BY REV. TIM HARMON - LAKE PARK FIRST PRESBYTERIAN CHURCH
Command those who are rich in this present world not to be arrogant nor to put their hope in wealth, which is uncertain, but to put their hope in God, who richly provides us with everything for our enjoyment. Command them to be good, rich in good deeds, and generous and willing to share — 1 Timothy 6:17-18
I was at the nursing home in Lake Park for Bible study the other day and we were talking about ways to follow God. One of the residents had a question: “Pastor, I have been told that giving to the church is important and that it is what it means to be a member. But, how do you tithe if you have no money?”
After telling her that was a good question, I asked them if money was the measure of how much God loved us or we loved God. They agreed that money and God’s love were not the same thing. One lady added, “But God wants you to give to him. What is at your disposal is at God’s if you follow that. So I have to give what I have to God.”
We talked some more and looked at some examples like Ananias and Sapphira from Acts 5 who sold a house but held some back and fell dead from lying about it.
“Sounds like it is money again,” said one resident. “Not true,” chimed in another, “it’s about greed. You see they had all that money at their disposal. That is, they weren’t living off of it. It was extra. That you give to God, but they wanted it for themselves. But greed isn’t just about money. It’s about hoarding other things for yourself too.”
That was an interesting thought so we together explored it some more. What other things do we have to share but sometimes hoard to ourselves? What would the world be, what would our life be, if we gave of these things. Some examples the ladies at the nursing home came up with are: your smiles, your morning greetings, your prayers, your extra dessert, your stories, your shawls, your right of way down the hall, your eye contact (“Not many here make eye contact,” one lady said), your laughter, your listening ear, your concern for family, letters to family (both getting and receiving them), saying thanks, keeping your walker out of the main traffic, and giving up your paint color at activities because someone else likes it too.
We have these things and we own them all, and they were all given by God to us for our awareness and enjoyment. We are called to share that with Christ for the mission of the church. This is as much a tithe as money.
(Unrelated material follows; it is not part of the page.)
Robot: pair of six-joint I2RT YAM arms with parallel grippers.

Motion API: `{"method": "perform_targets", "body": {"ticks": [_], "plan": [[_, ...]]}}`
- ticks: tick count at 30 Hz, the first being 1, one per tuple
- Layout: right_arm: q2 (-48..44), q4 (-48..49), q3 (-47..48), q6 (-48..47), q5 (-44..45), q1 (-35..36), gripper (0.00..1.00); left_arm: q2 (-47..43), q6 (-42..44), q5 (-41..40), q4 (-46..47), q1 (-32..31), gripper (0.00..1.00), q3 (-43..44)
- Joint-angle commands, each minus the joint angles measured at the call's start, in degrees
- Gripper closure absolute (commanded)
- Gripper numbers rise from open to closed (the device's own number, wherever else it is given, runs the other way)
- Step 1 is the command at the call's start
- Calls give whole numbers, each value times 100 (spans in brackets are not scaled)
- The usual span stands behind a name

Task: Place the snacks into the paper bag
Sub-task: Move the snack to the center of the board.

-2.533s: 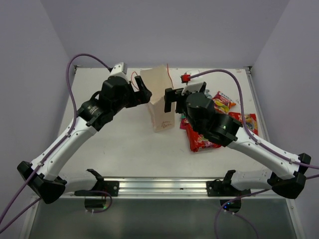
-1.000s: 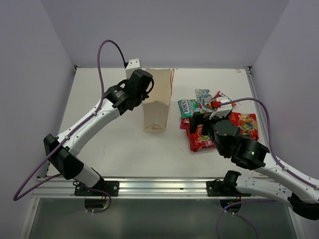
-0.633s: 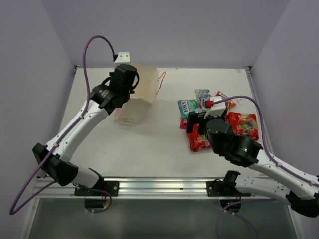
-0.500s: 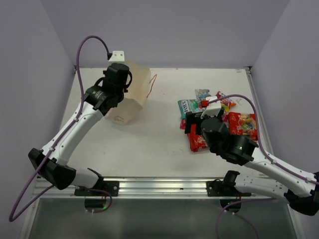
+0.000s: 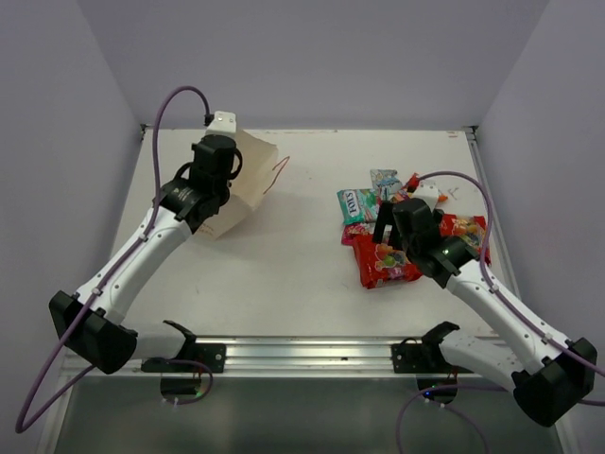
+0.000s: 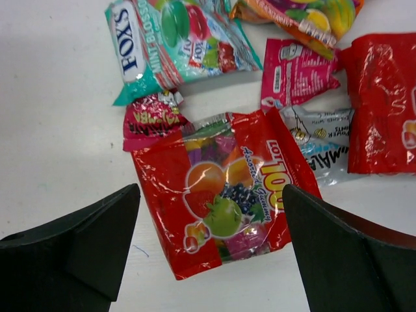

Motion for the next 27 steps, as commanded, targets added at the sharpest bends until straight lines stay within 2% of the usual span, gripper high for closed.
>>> {"method": "perform_targets", "body": {"ticks": [1,5,7,12,15,21,27], "plan": [[238,-356,-174,444,-458,-109,5,-363,157,-37,623,76,100,-218],[397,-751,-324,612,-546,-110,12,-407,95,86,650,102,100,-395],[467,-822,-403,603,-599,-110,18,-416,43,121,633,120,100,-431],[757,-551,-676,568,-1204,-83,33,-582,-1,270,712,164,100,-536],[1152,-305,-624,664,-1302,118,38,-679,-10,314,826,199,100,-624],[2330,126,-114,1130,-1179,1382,39,-688,-45,297,870,234,100,-685],[3455,758,755,1315,-1065,2052,39,-697,-72,271,896,261,100,-721]]}}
One resident said she had heard something about putting hope in God and doing good deeds as the real way to have joy in life, and so we found this quote in 1 Timothy.
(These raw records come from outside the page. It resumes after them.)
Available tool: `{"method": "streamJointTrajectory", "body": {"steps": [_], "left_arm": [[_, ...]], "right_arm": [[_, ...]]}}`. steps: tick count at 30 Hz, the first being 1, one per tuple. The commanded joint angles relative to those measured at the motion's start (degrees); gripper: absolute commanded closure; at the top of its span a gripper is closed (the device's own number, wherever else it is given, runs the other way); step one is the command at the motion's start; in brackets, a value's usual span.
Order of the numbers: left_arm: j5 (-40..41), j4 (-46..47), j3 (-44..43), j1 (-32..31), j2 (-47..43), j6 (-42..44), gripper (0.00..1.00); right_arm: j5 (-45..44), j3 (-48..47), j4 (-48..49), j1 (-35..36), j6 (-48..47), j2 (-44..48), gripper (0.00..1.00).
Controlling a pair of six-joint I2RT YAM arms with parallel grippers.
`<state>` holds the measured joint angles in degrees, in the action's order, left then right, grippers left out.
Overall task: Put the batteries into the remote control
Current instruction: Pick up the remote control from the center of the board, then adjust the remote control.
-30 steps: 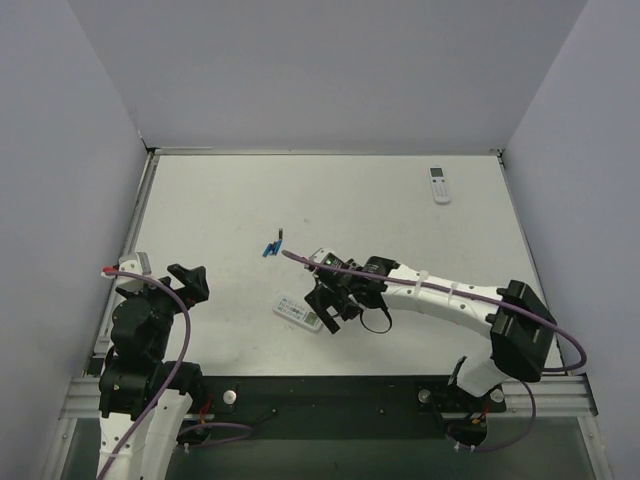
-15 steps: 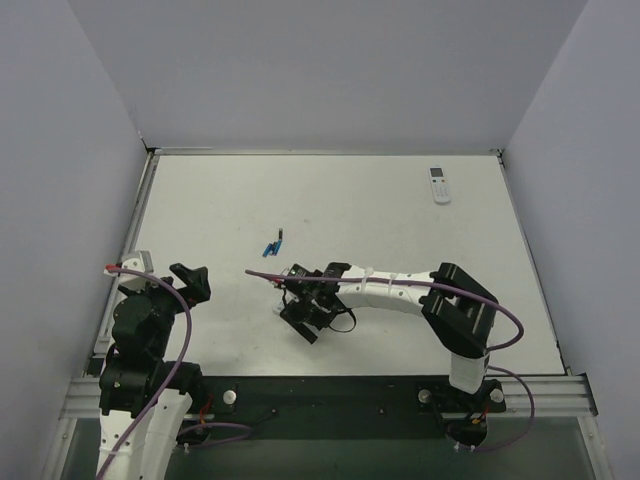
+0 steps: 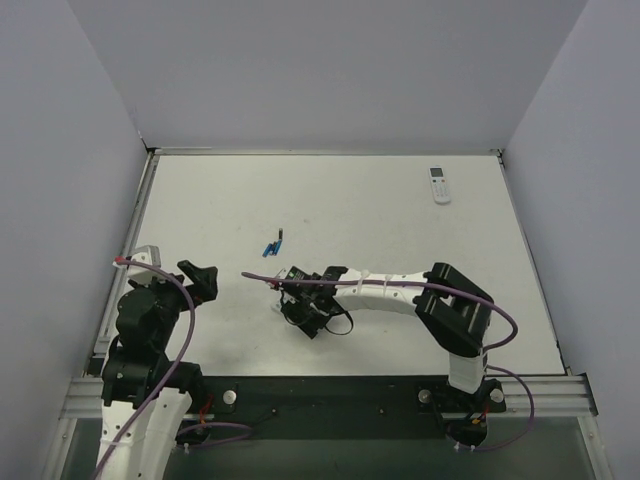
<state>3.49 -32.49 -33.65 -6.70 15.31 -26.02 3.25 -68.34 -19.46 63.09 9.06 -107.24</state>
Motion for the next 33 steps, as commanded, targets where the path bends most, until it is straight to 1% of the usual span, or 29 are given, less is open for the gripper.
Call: {"method": "streamJointTrajectory", "body": {"steps": [1, 2, 4, 5, 6, 8, 9, 10, 12, 15, 16, 17, 20, 21, 23, 24, 26, 27, 30, 31, 33], "left_arm": [[-8.1, 6.5, 1.8, 0.0, 1.6, -4.3, 0.03], [-11.4, 8.9, 3.5, 0.1, 1.8, -6.5, 0.03], [-14.5, 11.7, 5.4, -0.1, 2.6, -9.0, 0.02], [-15.8, 14.7, 7.2, -0.1, 3.0, -11.8, 0.03], [-18.7, 16.3, 8.1, -0.1, 3.4, -13.3, 0.03], [-21.1, 21.1, 10.5, -0.2, 4.5, -17.4, 0.03], [-22.9, 22.6, 11.2, -0.3, 4.7, -18.7, 0.03], [-23.3, 24.3, 12.0, -0.9, 4.7, -20.2, 0.03], [-24.0, 29.6, 15.1, -2.2, 4.2, -24.6, 0.03], [-22.1, 36.6, 19.1, -6.0, 2.4, -29.1, 0.03], [-19.9, 38.9, 19.8, -7.3, 1.9, -29.6, 0.03], [-18.8, 39.5, 20.2, -10.2, 1.8, -30.0, 0.03], [-13.4, 41.4, 20.4, -14.8, 3.1, -29.3, 0.03], [-12.2, 42.0, 20.2, -18.0, 3.9, -29.0, 0.03], [-9.0, 44.4, 19.7, -21.0, 7.1, -28.2, 0.03], [-8.1, 45.4, 19.5, -24.2, 8.4, -27.9, 0.03], [-4.6, 48.0, 18.5, -27.3, 12.2, -26.7, 0.02], [-3.9, 49.1, 18.0, -30.1, 14.6, -26.4, 0.03], [1.1, 53.0, 16.2, -34.2, 19.6, -24.7, 0.03], [2.0, 54.4, 15.5, -36.9, 20.8, -24.3, 0.03], [4.1, 55.8, 13.5, -39.2, 24.4, -22.7, 0.03]], "right_arm": [[-1.3, 3.9, 2.6, 0.3, 2.8, 6.5, 0.86], [-1.4, 5.7, 3.3, 0.1, 3.3, 9.1, 0.90], [-1.8, 7.7, 5.6, -0.5, 5.4, 12.0, 0.93], [-1.8, 9.7, 7.3, -0.9, 6.2, 15.0, 0.98], [-1.8, 11.0, 8.6, -1.3, 7.5, 16.6, 0.99], [0.3, 13.3, 12.3, -3.1, 10.7, 21.3, 1.00], [1.4, 15.9, 13.6, -3.8, 11.8, 22.8, 1.00], [5.0, 17.1, 15.3, -4.6, 14.1, 24.2, 1.00], [8.5, 21.2, 21.3, -7.2, 16.2, 28.4, 1.00], [12.3, 24.6, 27.4, -9.6, 20.4, 32.8, 1.00], [12.7, 26.0, 28.4, -9.8, 21.1, 33.7, 1.00], [12.9, 26.6, 30.0, -10.2, 22.2, 35.2, 1.00], [12.1, 28.3, 31.8, -10.4, 24.0, 37.8, 1.00], [11.8, 28.6, 32.4, -10.4, 25.0, 38.3, 1.00], [11.1, 30.0, 34.0, -10.4, 26.1, 40.2, 1.00], [10.3, 30.3, 34.4, -10.4, 27.0, 40.7, 1.00], [9.9, 31.0, 35.1, -10.4, 27.2, 41.8, 1.00], [9.7, 31.2, 35.2, -10.4, 27.4, 41.9, 1.00], [9.6, 31.2, 35.0, -10.3, 27.9, 42.3, 1.00], [9.8, 31.3, 35.0, -10.3, 28.5, 42.2, 1.00], [10.7, 31.8, 36.0, -10.4, 28.7, 42.2, 1.00]]}}
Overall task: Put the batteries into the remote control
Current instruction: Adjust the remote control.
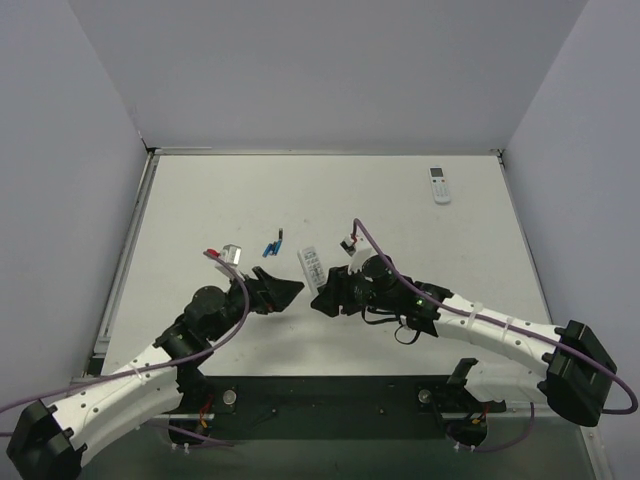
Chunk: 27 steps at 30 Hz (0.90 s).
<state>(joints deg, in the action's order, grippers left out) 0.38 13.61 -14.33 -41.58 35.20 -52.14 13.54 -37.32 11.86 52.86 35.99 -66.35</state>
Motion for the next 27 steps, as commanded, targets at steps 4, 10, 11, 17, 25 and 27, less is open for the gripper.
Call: {"method": "streamJointTrajectory", "body": {"steps": [4, 10, 11, 17, 25, 27], "left_arm": [[9.6, 12.8, -7.4, -7.8, 8.8, 4.6, 0.05], [14.4, 10.8, -9.4, -11.1, 12.8, 4.2, 0.10], [15.3, 10.5, -9.7, -11.7, 13.3, 4.2, 0.11], [17.3, 10.6, -11.2, -14.0, 17.1, 4.2, 0.21], [17.5, 11.8, -12.9, -16.9, 22.2, 4.2, 0.36], [17.5, 11.9, -13.4, -17.0, 22.9, 4.5, 0.45]], "right_arm": [[1.5, 1.5, 6.3, 0.1, 2.2, 1.8, 1.00], [-0.6, 1.8, 5.0, 0.3, 1.6, 3.2, 1.00], [-1.1, 1.8, 4.8, 0.3, 1.5, 3.2, 1.00], [-2.6, 1.7, 4.5, 1.1, 0.6, 3.2, 1.00], [-5.4, 1.6, 3.4, 2.4, -0.9, 4.0, 1.00], [-5.9, 1.4, 3.0, 2.9, -1.4, 4.2, 1.00]]}}
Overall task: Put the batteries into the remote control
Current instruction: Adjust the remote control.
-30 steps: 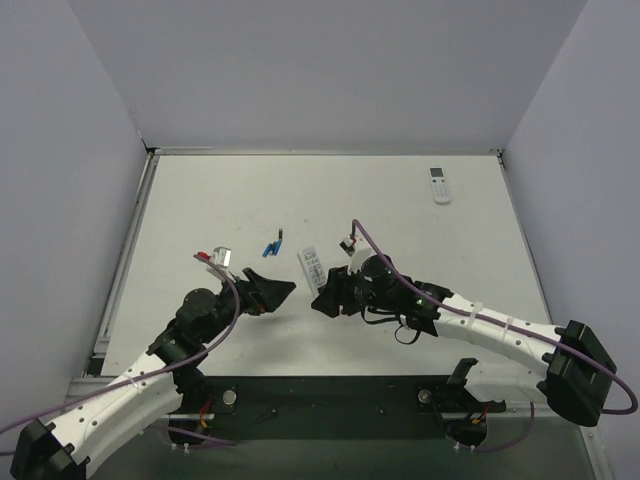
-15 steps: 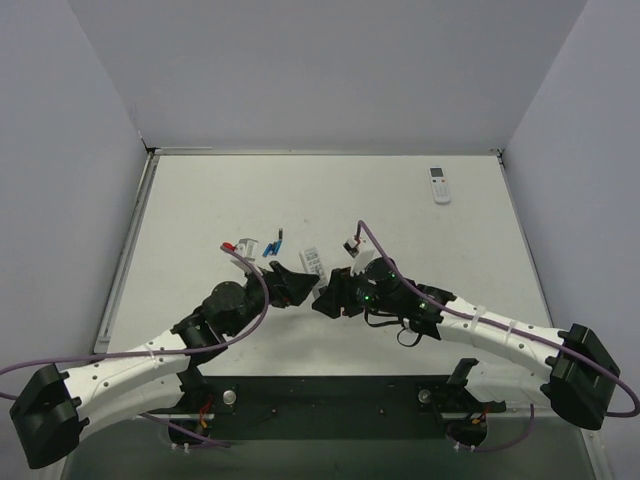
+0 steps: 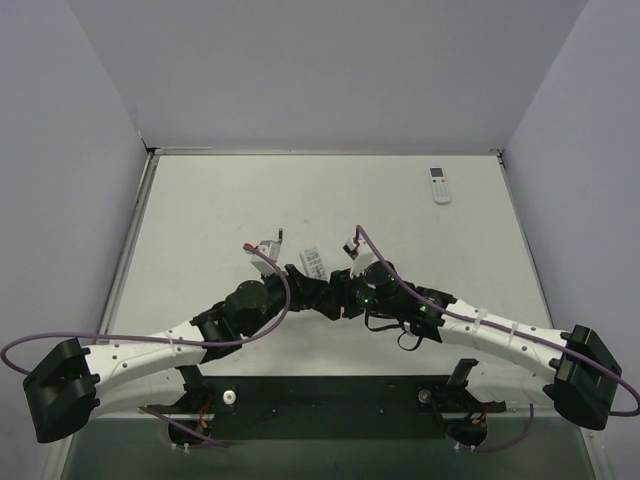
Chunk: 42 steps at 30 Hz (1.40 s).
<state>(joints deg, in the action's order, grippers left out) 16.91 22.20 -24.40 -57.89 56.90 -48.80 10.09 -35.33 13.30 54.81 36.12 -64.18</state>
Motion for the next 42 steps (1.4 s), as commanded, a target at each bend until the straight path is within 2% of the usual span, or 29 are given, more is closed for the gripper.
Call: {"method": "streamJointTrajectory", "body": {"steps": [1, 2, 3, 4, 6, 7, 9, 10, 12, 13, 17, 21, 28, 36, 42], "left_arm": [[0.9, 3.3, -3.4, -0.7, 1.3, 1.4, 0.49], [1.0, 3.3, -3.6, -1.0, 1.4, 1.7, 0.58], [0.9, 3.3, -3.8, -1.1, 1.6, 2.0, 0.63], [0.8, 3.0, -4.2, -1.3, 1.6, 3.1, 0.67], [0.6, 2.0, -4.8, -1.2, 1.3, 4.9, 0.80], [0.7, -0.1, -5.6, -1.2, 1.0, 7.7, 0.83], [1.5, -2.1, -6.3, -1.2, -0.7, 11.4, 0.92], [1.8, -4.2, -6.5, -1.3, -1.4, 15.9, 0.94], [1.8, -5.9, -7.1, -1.3, -3.2, 20.7, 0.96], [1.6, -7.9, -7.4, -1.2, -3.6, 25.8, 0.99], [-1.4, -11.8, -9.3, -1.3, -5.4, 36.6, 1.00], [-6.9, -15.7, -12.1, -1.3, -5.5, 44.9, 1.00], [-11.6, -18.0, -13.9, -2.2, -4.8, 56.5, 1.00], [-14.8, -19.3, -16.7, -3.6, -3.2, 64.2, 1.00], [-16.9, -19.5, -17.3, -4.2, -2.8, 67.2, 1.00]], "right_arm": [[-2.6, -0.7, 1.1, 1.1, -1.8, 2.1, 0.98], [-3.1, -0.8, 0.9, 1.4, -1.8, 2.2, 0.96], [-3.2, -0.8, 0.7, 1.4, -1.8, 2.3, 0.93], [-3.3, -0.9, 0.0, 1.4, -1.8, 2.7, 0.82], [-4.2, -1.4, -1.6, 1.3, -2.5, 3.2, 0.69], [-4.5, -2.3, -4.0, 1.3, -2.8, 3.9, 0.53], [-4.8, -3.4, -6.8, 0.6, -3.4, 4.9, 0.41], [-4.8, -4.0, -10.0, 0.3, -3.4, 6.0, 0.34], [-4.6, -6.3, -13.0, -0.4, -3.9, 7.2, 0.29], [-4.6, -7.4, -17.8, -0.9, -4.3, 8.0, 0.25], [-5.0, -15.3, -27.8, -2.2, -5.5, 8.9, 0.16], [-3.3, -26.4, -36.0, -4.9, -5.0, 6.4, 0.12], [2.7, -38.4, -45.3, -8.0, -4.6, -0.6, 0.12], [9.1, -40.9, -46.6, -8.4, -4.2, -5.4, 0.12], [13.6, -40.2, -46.9, -8.6, -4.6, -8.0, 0.22]]}}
Do you count your enjoyment in life through your hope and opportunities to do good and be good and share? How do they do that in the nursing home? Day to day and little interaction at a time. How do they do that who live outside the nursing home? The simple answer — the same way. Do you keep your road rage at a minimum and instead share your safety and calmness? Do you return change when a cashier gives you too much instead of hoard it in your pocket? Do you greet each other with eye contact and a smile? Do you say or send thank yous to people? Do you share a joke or a laugh or a smile during your day?
What other ways can you share what you have and become rich? Talk about it this month, and if you can’t think of any ways then go see the folks at the nursing home — they have plenty of ideas!